● **DESCRIPTION OF THE TASK**:
Repeat the listing that follows character for character, omitting images.

* * * * * * *

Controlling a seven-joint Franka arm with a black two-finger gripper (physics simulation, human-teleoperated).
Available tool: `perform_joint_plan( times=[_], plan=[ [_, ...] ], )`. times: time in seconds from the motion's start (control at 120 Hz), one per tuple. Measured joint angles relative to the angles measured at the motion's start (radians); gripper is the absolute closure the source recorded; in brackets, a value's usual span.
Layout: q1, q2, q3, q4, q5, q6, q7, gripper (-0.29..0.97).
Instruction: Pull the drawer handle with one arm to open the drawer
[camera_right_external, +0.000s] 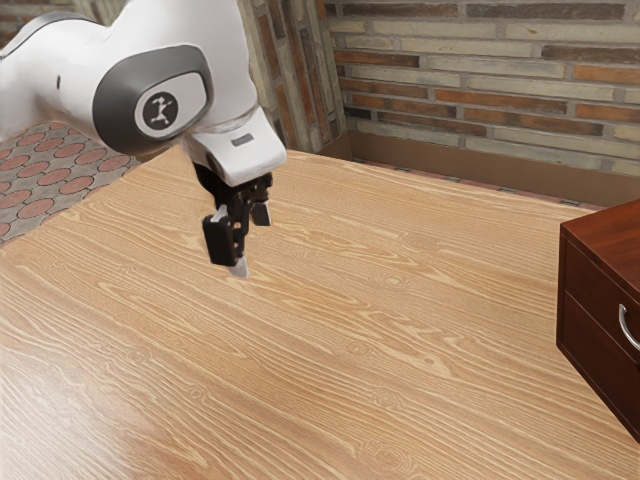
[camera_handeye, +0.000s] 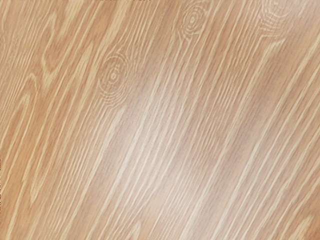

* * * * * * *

● **RESULT FOR THIS TASK**:
Controlling a seven-joint Franka arm with a black two-finger gripper (physics simulation, human-teleoperated).
Available tool: `perform_joint_plan( times=[_], plan=[ [_, ...] ], )`. times: time in seconds from the motion's start (control at 120 Hz), one per tuple. Measured joint angles relative to the angles measured at the motion's start (radians); gripper is the absolute closure the source recorded; in brackets, a value's usual span.
Layout: q1, q2, q3, q4, q5, q6, q7, gripper (-0.29..0.97).
Instruction: Pull the drawer handle with one arm to open the drawer
[camera_right_external, +0.000s] 
[camera_handeye, +0.000s] 

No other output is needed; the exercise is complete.